夜を繋いで君と行く
「…こんなにって言うのは、あの、どちらかといえば私のセリフなんですよね。」
「どういうこと?」
「今のところ、私食事も奢ってもらいっぱなしで、映画代もポップコーン代も出してません。それに加えて今週はほぼ毎日と言っても過言ではないくらいの送迎付き。金額的には全然及んでませんが…でもこういう形なら食べてなくなるし、送るのは断ってもやめないんでしょうからその時にこうやって渡すの、続けられるしでまぁ、…私にもできる返し方かなって。…あの、素人が作ったもの食べれないタイプとかなら返却してください。それで悪い気は別にしませんので。」

 途中で遮られることもなかったため、怜花はそのまま言い切った。静かに聞いていた二階堂は怜花から受け取った保冷バックにタッパーをしまい、チャックを閉めるとそれを大事そうに胸に抱えた。
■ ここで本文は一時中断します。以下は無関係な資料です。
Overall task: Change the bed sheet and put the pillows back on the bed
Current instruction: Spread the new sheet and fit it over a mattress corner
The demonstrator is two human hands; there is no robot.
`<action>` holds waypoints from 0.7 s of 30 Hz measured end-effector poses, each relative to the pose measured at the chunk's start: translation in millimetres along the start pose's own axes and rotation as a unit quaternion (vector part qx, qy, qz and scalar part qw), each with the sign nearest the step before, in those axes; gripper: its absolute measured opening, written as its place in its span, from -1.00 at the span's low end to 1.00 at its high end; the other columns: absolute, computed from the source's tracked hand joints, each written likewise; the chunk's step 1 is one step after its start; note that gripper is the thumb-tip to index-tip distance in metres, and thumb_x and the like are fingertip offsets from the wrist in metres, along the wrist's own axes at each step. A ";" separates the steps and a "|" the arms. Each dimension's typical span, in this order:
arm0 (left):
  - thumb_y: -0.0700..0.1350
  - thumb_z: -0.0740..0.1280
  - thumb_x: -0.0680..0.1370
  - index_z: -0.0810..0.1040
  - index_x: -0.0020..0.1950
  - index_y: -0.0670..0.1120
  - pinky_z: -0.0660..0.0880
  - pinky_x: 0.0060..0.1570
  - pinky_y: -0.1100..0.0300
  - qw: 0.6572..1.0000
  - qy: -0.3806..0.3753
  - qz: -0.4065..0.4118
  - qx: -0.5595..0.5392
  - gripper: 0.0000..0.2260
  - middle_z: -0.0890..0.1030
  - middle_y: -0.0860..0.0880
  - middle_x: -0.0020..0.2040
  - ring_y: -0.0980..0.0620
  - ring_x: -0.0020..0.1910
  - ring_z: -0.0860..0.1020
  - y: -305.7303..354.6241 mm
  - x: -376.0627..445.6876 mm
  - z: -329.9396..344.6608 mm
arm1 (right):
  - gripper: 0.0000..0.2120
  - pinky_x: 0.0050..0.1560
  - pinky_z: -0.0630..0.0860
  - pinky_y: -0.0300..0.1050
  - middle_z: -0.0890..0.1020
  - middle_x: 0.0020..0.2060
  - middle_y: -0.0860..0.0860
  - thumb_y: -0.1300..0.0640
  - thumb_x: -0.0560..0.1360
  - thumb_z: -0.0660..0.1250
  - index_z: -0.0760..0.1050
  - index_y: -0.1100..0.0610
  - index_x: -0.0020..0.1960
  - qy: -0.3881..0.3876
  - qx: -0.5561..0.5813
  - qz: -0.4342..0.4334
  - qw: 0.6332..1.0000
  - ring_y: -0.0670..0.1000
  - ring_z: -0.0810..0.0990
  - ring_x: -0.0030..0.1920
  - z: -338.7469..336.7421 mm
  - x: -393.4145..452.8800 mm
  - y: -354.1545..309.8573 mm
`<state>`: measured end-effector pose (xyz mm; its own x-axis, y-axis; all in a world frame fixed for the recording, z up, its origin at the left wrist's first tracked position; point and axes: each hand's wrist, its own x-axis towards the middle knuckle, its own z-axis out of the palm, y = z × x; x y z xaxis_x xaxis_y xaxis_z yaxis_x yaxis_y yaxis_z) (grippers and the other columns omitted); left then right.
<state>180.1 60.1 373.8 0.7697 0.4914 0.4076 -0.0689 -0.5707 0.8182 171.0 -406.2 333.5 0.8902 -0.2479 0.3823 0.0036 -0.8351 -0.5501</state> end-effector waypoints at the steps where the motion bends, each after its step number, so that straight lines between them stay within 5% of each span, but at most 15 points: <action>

「…絶対返さない。全部ありがたく食べる。…ありがとう。」

 静かな夜の公園で、ただ二階堂の声が響いた。いつもの軽い『ありがと』ではなく、はっきりと最後まで聞こえた『ありがとう』に、怜花は目を丸くした。そういう『ありがとう』を言うこともあるのだと、初めて知った。

「…あの、お口に合わなかったら無理しないでくださいね、本当に。あと土日過ぎたら捨ててください、食べ終わらなかった場合。」
「今日食べるから捨てない。」
「今日!?」
「うん。今日は一緒に食べなかったじゃん。だから腹ペコだし、食べれる、余裕で。…誰かが作ってくれた料理を家で食べるの、…いつぶりだろう。」

 きっと何気なく言った言葉であることには違いない。しかし、その言葉は怜花の心にもチクリと刺さる。自分以外の誰かが作った料理を家で食べるということは、怜花も一体いつからしていないのかわからない。

「…ご飯、今から炊くんですか?」
「炊飯器ない、うち。」
「炊飯器がない!?」
「え、そんなに驚かれること?」
「…自炊はしないだろうなと思ってましたけど、あの、電子レンジはさすがにありますよね。」
「うん。」
「じゃあパックのご飯を買って、チンしてください。さすがにキッシュだけじゃお腹いっぱいにならないだろうし。」
「わかった。…帰るの楽しみなの、初めてかもしんない。」

 二階堂の声が弾んでいて、その素直さにつられて怜花も笑ってしまう。怜花と目が合うと、二階堂はさらに子供みたいににこっと笑った。